### REQUIREMENT
Copy only what lies from the line containing "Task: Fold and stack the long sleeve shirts" through the line containing "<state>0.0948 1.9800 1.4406" in the entries below, keeping both end lines exact and dropping every picture.

Collection entries:
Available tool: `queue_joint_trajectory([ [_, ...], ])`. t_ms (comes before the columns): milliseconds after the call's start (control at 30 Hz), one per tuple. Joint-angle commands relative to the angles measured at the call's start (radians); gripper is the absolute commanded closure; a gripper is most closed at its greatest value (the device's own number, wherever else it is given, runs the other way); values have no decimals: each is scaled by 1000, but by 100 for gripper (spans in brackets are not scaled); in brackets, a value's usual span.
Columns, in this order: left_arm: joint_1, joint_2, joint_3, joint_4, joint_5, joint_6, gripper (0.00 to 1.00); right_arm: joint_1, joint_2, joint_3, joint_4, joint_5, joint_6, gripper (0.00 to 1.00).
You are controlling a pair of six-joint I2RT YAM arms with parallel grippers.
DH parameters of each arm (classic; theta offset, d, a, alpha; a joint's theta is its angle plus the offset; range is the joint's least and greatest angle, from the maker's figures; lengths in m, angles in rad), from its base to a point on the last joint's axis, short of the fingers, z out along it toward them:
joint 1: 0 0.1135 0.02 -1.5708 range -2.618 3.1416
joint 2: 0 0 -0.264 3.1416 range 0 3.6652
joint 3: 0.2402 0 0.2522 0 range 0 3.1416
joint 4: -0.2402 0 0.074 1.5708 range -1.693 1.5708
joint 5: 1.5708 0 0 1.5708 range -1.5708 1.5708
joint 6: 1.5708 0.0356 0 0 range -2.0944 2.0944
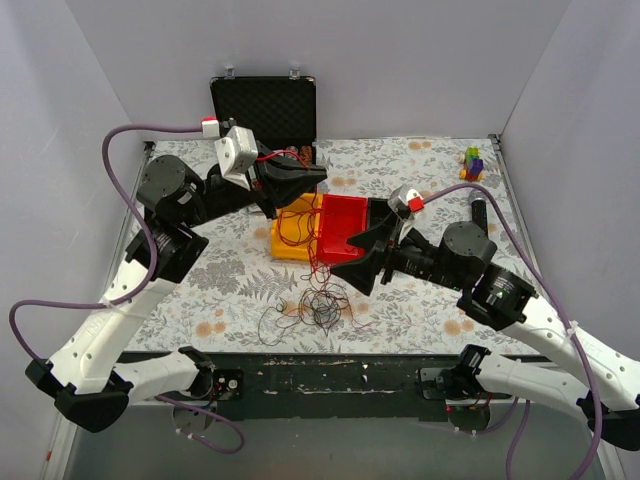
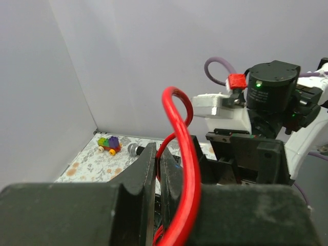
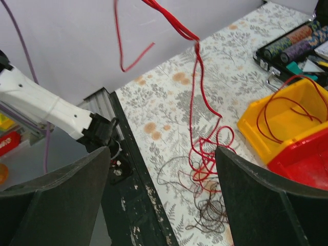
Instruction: Untangle the cables
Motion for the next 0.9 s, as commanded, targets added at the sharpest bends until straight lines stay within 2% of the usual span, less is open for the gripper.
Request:
queue_joint_trajectory([
  [0, 6, -20, -31, 13, -108, 0, 100, 12, -18, 23, 211, -38, 69, 9],
  [133, 4, -20, -68, 25, -157, -22, 100, 21, -11, -30, 377, -20, 139, 16],
  [233, 4, -20, -77, 62, -157, -29, 100, 41, 37, -16, 434, -21, 144, 21],
  [400, 4, -17, -80, 71, -155, -35, 100, 70, 144, 58, 429, -7, 110, 27],
  [667, 6, -26, -91, 76, -154, -43, 100, 85, 224, 95, 470, 78, 64, 33],
  [767, 4, -29, -95, 82, -154, -49, 100, 85, 262, 121, 490, 88, 61, 38],
  [867, 7, -35, -103, 88, -154, -52, 100, 84, 299, 142, 516, 76, 75, 48],
])
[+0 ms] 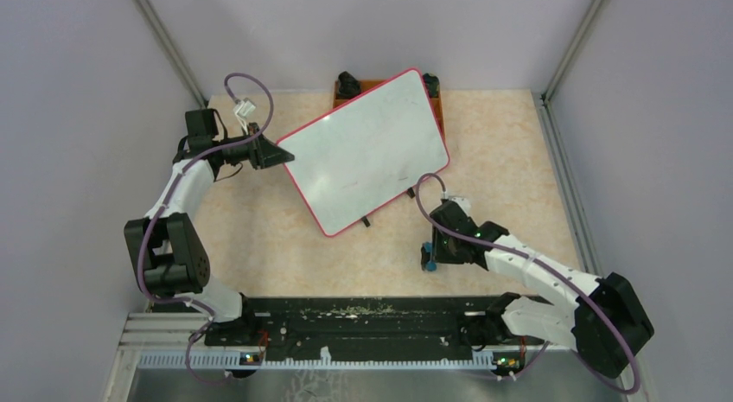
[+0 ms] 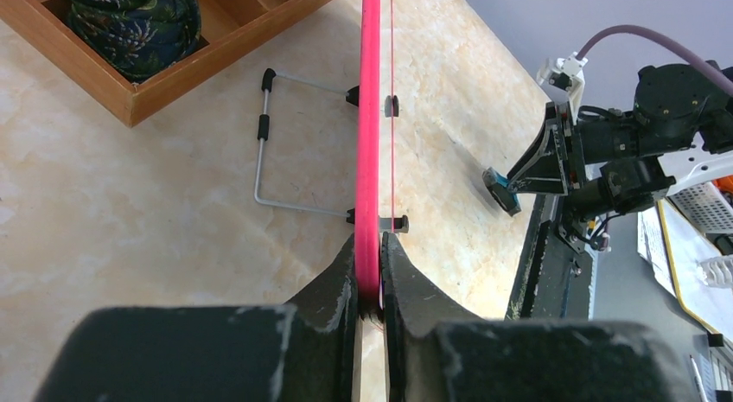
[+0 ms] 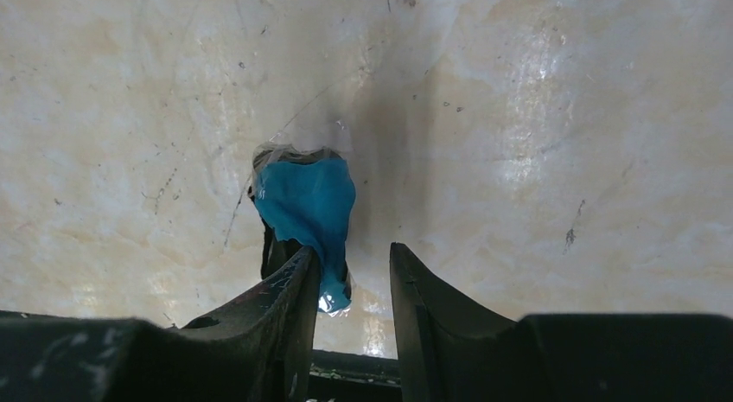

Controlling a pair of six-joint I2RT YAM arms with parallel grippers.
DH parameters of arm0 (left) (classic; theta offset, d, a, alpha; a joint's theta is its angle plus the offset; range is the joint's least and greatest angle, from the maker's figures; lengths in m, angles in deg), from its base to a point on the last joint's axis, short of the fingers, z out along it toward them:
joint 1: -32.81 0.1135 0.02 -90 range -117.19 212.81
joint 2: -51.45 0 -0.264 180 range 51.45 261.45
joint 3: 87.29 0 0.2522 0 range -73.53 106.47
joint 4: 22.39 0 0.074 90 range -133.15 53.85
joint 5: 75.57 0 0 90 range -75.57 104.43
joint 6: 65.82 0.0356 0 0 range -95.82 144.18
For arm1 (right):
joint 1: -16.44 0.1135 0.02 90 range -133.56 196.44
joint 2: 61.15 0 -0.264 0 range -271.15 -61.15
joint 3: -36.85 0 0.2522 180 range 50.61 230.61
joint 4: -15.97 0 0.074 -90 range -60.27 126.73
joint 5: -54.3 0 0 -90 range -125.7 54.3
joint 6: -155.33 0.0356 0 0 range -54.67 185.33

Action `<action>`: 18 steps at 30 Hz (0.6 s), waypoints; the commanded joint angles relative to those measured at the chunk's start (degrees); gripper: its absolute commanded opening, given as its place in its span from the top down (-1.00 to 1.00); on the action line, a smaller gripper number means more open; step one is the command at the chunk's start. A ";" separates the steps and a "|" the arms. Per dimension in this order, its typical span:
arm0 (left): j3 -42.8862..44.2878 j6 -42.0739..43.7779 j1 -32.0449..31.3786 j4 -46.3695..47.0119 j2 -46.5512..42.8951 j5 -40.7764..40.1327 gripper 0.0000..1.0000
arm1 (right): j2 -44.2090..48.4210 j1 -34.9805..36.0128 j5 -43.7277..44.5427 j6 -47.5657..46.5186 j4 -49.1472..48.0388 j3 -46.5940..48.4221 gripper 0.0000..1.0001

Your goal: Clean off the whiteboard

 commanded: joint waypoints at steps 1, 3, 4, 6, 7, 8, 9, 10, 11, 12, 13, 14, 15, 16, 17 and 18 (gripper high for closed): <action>-0.09 6.06 -1.66 -1.32 -0.45 -2.94 0.71 | -2.02 4.02 7.52 2.13 1.68 1.83 0.29; -0.09 6.05 -1.65 -1.41 -0.63 -3.09 0.71 | -4.04 7.21 12.44 5.19 4.45 3.52 0.29; -0.09 6.19 -1.65 -1.45 -0.68 -3.14 0.71 | -4.04 7.72 11.06 5.18 2.82 3.36 0.28; -0.03 6.41 -1.66 -1.67 -0.75 -3.32 0.71 | -1.76 7.90 9.57 5.58 -1.01 1.39 0.28; -0.08 6.47 -1.69 -1.82 -0.88 -3.42 0.71 | -0.85 8.04 9.87 6.69 -1.07 1.16 0.28; -0.09 6.71 -1.66 -2.00 -0.93 -3.56 0.71 | 0.28 7.95 7.24 6.21 -2.90 0.37 0.27; -0.21 6.81 -1.75 -2.06 -1.02 -3.54 0.71 | 1.58 7.81 5.89 5.79 -5.05 -0.54 0.27; -0.20 6.93 -1.73 -2.07 -1.03 -3.59 0.70 | 2.48 8.33 9.12 7.13 -3.63 -0.28 0.29; -0.14 6.86 -1.74 -2.14 -0.94 -3.67 0.67 | 2.44 10.06 13.85 8.72 -0.54 0.78 0.27; -0.03 6.84 -1.73 -2.24 -0.90 -3.64 0.63 | 2.14 10.78 13.72 9.25 0.90 1.75 0.18; -0.01 6.89 -1.73 -2.25 -0.90 -3.55 0.59 | 2.42 9.99 11.69 7.66 -0.66 1.32 0.18; 0.04 6.86 -1.85 -2.23 -0.78 -3.75 0.53 | 2.50 10.56 13.23 7.49 -0.26 1.50 0.22; 0.15 6.72 -1.89 -2.25 -0.65 -3.97 0.44 | 1.26 12.37 18.36 9.14 3.07 3.18 0.20; 0.43 6.61 -1.93 -2.44 -0.60 -4.07 0.37 | -1.04 13.12 21.07 10.87 7.35 5.18 0.15; 0.57 6.77 -1.98 -2.70 -0.68 -4.20 0.35 | -1.80 13.17 20.85 10.54 8.20 5.97 0.13; 0.61 6.85 -1.92 -2.77 -0.86 -4.65 0.26 | -1.79 13.22 20.64 10.10 7.68 6.08 0.13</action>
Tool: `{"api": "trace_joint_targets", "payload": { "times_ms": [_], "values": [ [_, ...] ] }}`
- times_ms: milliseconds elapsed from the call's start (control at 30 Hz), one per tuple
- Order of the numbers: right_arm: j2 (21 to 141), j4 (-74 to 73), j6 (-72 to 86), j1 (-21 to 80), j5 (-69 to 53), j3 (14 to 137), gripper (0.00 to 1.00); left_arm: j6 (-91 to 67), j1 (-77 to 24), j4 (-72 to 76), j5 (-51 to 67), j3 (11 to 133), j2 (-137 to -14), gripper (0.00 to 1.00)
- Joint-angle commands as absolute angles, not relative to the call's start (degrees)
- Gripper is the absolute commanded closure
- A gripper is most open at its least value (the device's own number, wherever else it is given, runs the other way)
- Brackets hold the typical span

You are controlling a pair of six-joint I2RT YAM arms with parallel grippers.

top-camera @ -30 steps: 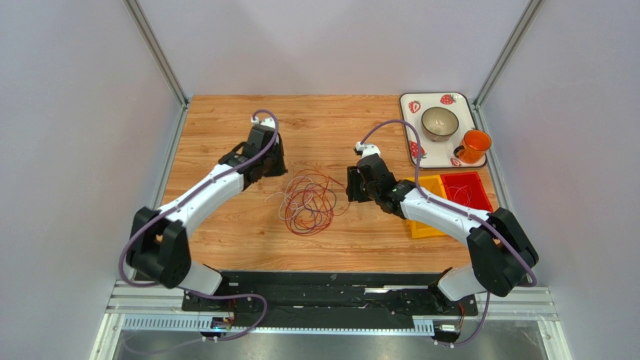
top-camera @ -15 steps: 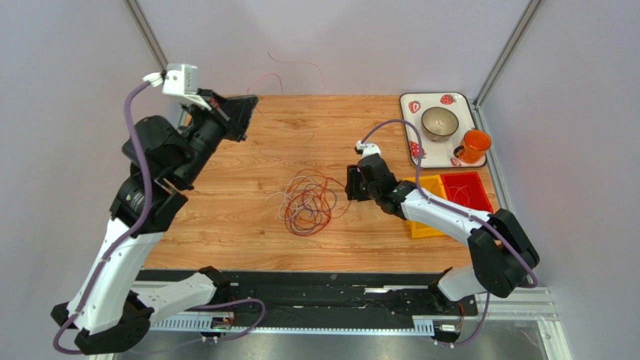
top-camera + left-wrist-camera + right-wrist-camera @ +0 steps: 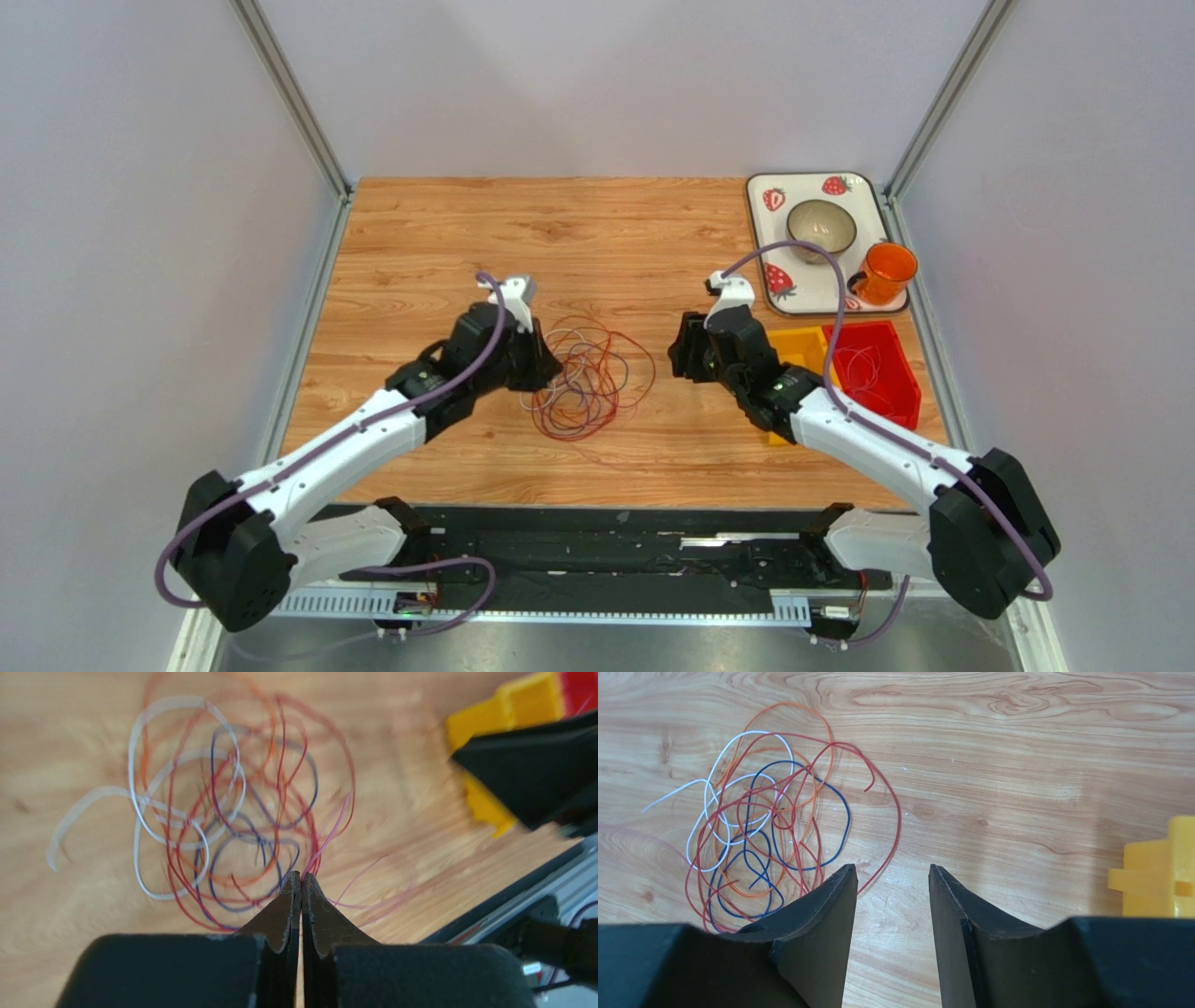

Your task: Untangle the cables

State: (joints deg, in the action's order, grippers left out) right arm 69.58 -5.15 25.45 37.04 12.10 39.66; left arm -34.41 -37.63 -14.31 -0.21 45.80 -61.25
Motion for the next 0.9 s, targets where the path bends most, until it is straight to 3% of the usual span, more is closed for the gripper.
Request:
{"api": "trace_joint_targets", "payload": {
  "times_ms": [0, 400, 500, 533, 567, 633, 867],
  "values": [
    [65.9, -6.1, 28.3, 36.8, 12.7, 40.2, 0.53, -39.9, -40.8, -6.4, 3.9, 42.1, -62.8, 1.00],
    [59.4, -20.6, 29.7, 42.4, 4.4, 42.9, 0.50, -39.9, -47.5, -11.7, 1.5, 38.5, -63.1, 0.97],
    [59.0, -22.6, 31.3, 44.6, 3.2, 42.4, 0.50, -39.6, -47.9, -13.4, 0.1, 37.6, -62.7, 0.78],
    [58.9, -23.0, 31.7, 45.4, 3.4, 42.1, 0.50, -39.2, -47.9, -13.2, 0.1, 37.1, -62.3, 0.65],
    [58.7, -23.7, 32.0, 47.0, 3.8, 41.8, 0.50, -38.9, -47.9, -13.2, 0.1, 36.7, -62.1, 0.60],
    [58.4, -24.1, 32.8, 48.4, 4.6, 41.1, 0.50, -38.4, -47.9, -14.6, -1.9, 37.4, -62.2, 0.54],
    [62.6, -24.6, 30.2, 56.7, 6.6, 43.3, 0.50, -37.5, -48.0, -18.1, -7.8, 38.5, -59.4, 0.54]
  ]
}}
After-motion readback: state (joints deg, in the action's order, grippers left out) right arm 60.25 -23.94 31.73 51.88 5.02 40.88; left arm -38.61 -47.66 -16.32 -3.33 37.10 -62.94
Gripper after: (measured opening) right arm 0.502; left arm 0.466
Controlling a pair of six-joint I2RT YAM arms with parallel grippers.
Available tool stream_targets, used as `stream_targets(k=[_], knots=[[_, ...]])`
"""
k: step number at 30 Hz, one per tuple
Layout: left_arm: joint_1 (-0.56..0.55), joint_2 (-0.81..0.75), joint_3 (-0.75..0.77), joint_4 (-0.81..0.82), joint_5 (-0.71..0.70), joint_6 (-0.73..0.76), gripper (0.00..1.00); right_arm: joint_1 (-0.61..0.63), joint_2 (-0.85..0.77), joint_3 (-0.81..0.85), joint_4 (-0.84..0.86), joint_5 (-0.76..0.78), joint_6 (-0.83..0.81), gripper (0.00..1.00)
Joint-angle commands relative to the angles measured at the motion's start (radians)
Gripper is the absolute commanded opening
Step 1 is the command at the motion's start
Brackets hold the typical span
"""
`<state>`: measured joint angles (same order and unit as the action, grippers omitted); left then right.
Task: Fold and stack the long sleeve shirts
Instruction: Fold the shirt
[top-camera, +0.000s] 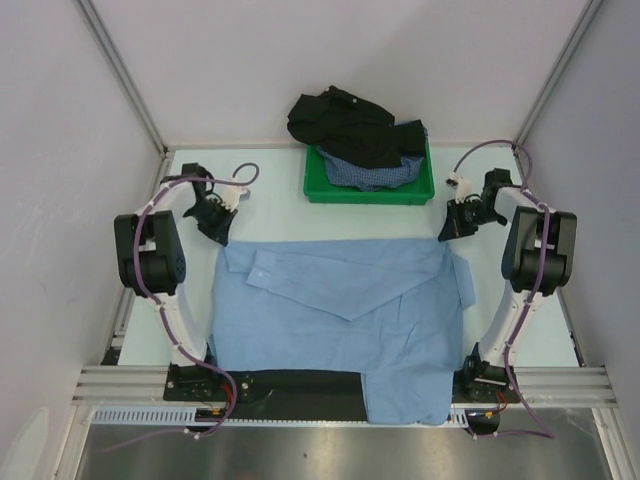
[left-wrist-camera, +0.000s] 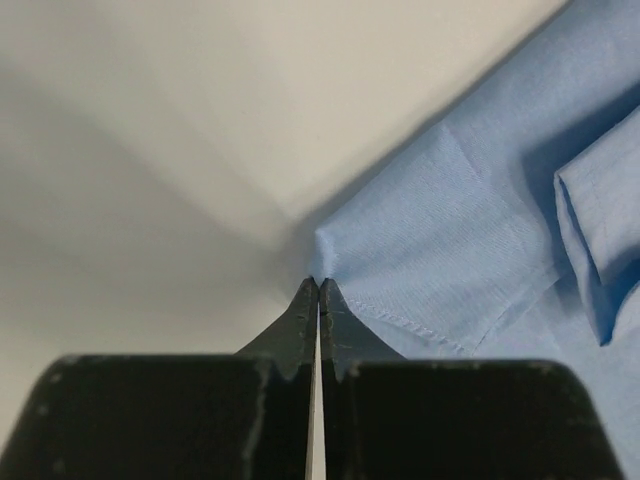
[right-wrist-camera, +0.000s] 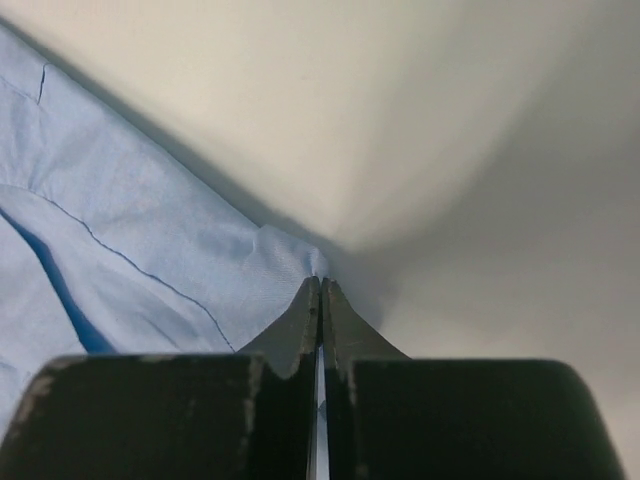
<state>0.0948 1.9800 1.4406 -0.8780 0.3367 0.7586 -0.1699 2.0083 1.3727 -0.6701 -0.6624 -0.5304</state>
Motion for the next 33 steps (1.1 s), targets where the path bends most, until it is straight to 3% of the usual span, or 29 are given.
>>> stream_targets(k=[1,7,12,14,15,17,18,20,21,25,27,28,30,32,33], knots=[[0.005,0.011,0.102,0.056,0.064,-0.042,0.00,-0.036,-0.013,0.060,0.116,0.010,0.050,0.00],[0.003,0.115,0.275,0.079,0.070,-0.122,0.00,-0.036,0.038,0.156,0.231,0.083,0.104,0.00],[0.002,0.203,0.374,0.079,0.065,-0.151,0.01,-0.026,0.125,0.267,0.207,0.113,0.107,0.00],[0.000,0.207,0.391,0.074,0.055,-0.160,0.12,-0.026,0.135,0.319,0.143,0.124,0.070,0.11],[0.002,0.188,0.386,0.073,0.058,-0.160,0.27,-0.029,0.121,0.325,0.082,0.132,0.055,0.29],[0.013,0.139,0.342,0.077,0.064,-0.142,0.41,-0.066,0.072,0.303,0.008,0.120,-0.047,0.51],[0.019,0.106,0.316,0.085,0.085,-0.133,0.50,-0.086,-0.006,0.284,-0.046,0.116,-0.077,0.62],[0.045,-0.012,0.221,0.068,0.126,-0.078,0.62,-0.147,-0.096,0.218,-0.101,0.089,-0.159,0.70],[0.049,-0.058,0.137,0.054,0.171,-0.043,0.72,-0.163,-0.153,0.198,-0.194,0.074,-0.275,0.76],[0.042,-0.340,-0.132,-0.050,0.260,0.250,0.84,-0.162,-0.467,0.036,-0.518,0.029,-0.590,0.83],[0.020,-0.493,-0.297,-0.105,0.243,0.335,0.86,-0.091,-0.586,-0.161,-0.603,0.070,-0.678,0.87],[-0.007,-0.541,-0.352,-0.108,0.217,0.394,0.87,-0.054,-0.718,-0.240,-0.608,0.131,-0.735,0.90],[-0.047,-0.668,-0.510,-0.110,0.190,0.441,0.89,0.085,-0.840,-0.419,-0.599,0.199,-0.763,0.95],[-0.079,-0.772,-0.601,-0.073,0.133,0.473,0.92,0.167,-0.977,-0.496,-0.579,0.270,-0.758,0.99],[-0.119,-0.808,-0.674,-0.062,0.119,0.479,0.92,0.276,-1.005,-0.530,-0.573,0.289,-0.740,0.99]])
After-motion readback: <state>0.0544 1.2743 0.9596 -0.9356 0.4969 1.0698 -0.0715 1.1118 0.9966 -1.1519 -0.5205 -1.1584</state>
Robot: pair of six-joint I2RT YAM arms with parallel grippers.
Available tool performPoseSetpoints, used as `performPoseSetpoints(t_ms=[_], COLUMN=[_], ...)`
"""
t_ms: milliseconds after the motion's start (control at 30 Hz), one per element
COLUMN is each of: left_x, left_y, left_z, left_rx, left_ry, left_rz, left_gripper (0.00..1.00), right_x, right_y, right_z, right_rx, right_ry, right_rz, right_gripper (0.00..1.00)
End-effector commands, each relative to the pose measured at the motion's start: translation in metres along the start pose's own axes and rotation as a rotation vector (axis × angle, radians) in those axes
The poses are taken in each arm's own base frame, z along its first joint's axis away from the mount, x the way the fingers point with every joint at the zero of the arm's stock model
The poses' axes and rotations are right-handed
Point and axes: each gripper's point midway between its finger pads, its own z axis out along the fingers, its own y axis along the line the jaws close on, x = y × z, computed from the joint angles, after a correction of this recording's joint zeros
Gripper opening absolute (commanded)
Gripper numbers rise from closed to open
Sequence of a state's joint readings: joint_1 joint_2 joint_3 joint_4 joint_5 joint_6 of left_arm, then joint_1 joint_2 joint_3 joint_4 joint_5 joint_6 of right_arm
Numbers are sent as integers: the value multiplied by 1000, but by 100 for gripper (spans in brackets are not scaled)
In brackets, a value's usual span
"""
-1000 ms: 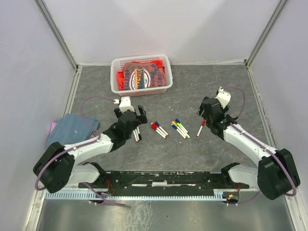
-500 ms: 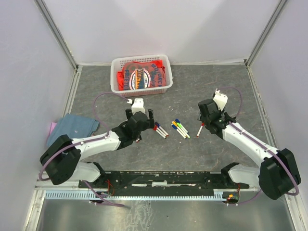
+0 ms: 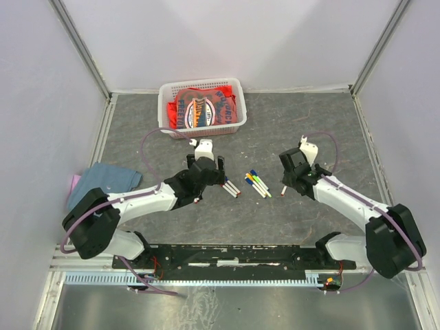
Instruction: Open the pen caps
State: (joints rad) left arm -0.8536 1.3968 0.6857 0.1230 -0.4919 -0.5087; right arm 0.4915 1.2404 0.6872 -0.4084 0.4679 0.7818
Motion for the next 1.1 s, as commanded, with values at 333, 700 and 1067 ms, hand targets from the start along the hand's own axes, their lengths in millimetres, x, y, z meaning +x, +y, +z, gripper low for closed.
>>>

### OUTPUT OF THE EXERCISE
Task: Fold and stack the long sleeve shirts
Instruction: Fold the shirt
[top-camera, +0.000s] 
[left-wrist-camera, +0.000s] 
[right-wrist-camera, +0.000s] 
<state>0.0948 1.9800 1.4406 -0.8780 0.3367 0.7586 -0.1699 2.0083 1.3727 -0.6701 -0.6624 -0.5304</state>

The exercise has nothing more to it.